**Assignment**
For this exercise, copy exactly the lines below from the one with "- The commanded" through the one with "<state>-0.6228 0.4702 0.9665" and leave out the pictures.
= Beginning of Section =
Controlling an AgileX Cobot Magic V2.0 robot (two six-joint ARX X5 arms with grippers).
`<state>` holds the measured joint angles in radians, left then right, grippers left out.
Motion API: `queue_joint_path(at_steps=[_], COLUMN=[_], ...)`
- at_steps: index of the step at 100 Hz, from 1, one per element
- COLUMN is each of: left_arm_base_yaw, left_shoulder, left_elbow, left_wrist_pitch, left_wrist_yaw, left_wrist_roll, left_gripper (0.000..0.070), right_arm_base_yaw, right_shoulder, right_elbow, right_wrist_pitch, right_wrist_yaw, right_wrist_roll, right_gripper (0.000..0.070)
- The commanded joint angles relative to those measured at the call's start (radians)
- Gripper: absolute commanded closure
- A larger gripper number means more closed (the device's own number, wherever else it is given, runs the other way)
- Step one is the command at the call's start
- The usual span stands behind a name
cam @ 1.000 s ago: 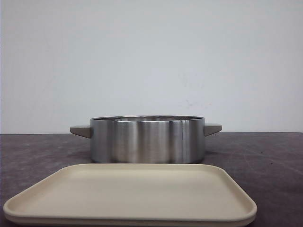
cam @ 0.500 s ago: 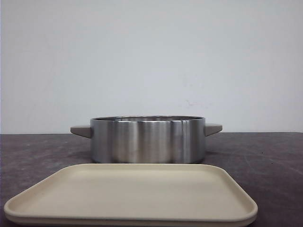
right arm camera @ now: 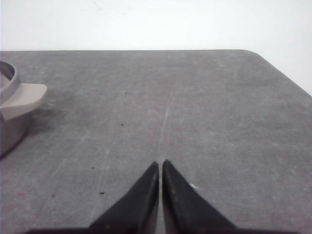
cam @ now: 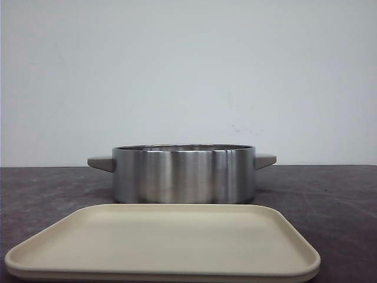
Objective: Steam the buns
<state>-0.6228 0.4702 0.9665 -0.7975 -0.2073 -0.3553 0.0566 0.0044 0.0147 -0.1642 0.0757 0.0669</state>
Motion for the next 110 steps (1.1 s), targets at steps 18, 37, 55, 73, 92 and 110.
queue_joint_path(at_steps=[18, 37, 55, 73, 92, 110], left_arm_base_yaw=[-0.007, -0.006, 0.049, 0.185, 0.318, 0.428], left_shoulder=[0.003, 0.003, -0.049, -0.169, -0.32, -0.397], left_elbow=[0.01, 0.01, 0.003, -0.155, -0.474, -0.731], left_wrist_pitch=[0.008, 0.008, -0.012, 0.221, 0.531, 0.678], left_wrist_yaw=[-0.003, -0.003, -0.003, 0.005, 0.049, 0.141], left_wrist_roll=[0.0, 0.002, 0.07, 0.165, 0.172, 0.171], left_gripper=[0.07, 0.07, 0.07, 0.07, 0.07, 0.07], right_arm_base_yaw=[-0.001, -0.001, -0.001, -0.001, -0.001, -0.001], right_shoulder=[-0.001, -0.001, -0.001, -0.001, -0.001, -0.001], right_elbow=[-0.003, -0.003, -0.003, -0.003, -0.003, -0.003], right_wrist_pitch=[0.006, 0.006, 0.006, 0.006, 0.006, 0.006], right_wrist_yaw=[0.003, 0.003, 0.003, 0.003, 0.003, 0.003], right_wrist_roll=[-0.007, -0.007, -0.007, -0.007, -0.007, -0.007], right_gripper=[0.0694, 0.0694, 0.0694, 0.0694, 0.0694, 0.0694])
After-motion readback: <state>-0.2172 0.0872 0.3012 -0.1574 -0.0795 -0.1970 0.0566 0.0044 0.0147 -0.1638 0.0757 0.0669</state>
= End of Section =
**Answer to this exercise**
- The commanded joint angles relative to those measured at the call's start (radians)
- Gripper: absolute commanded closure
- A larger gripper number means more closed (the device's own number, wherever else it is given, runs the other way)
- Step one is the command at the call's start
- The usual span stands behind a name
cam @ 1.000 s ago: 
cam @ 0.500 s ago: 
right arm camera @ now: 
cam @ now: 
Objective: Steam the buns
<state>-0.6228 0.4702 0.9665 -0.7975 -0.2073 -0.3553 0.0566 0.0044 0.0147 -0.1642 0.0757 0.0669</state>

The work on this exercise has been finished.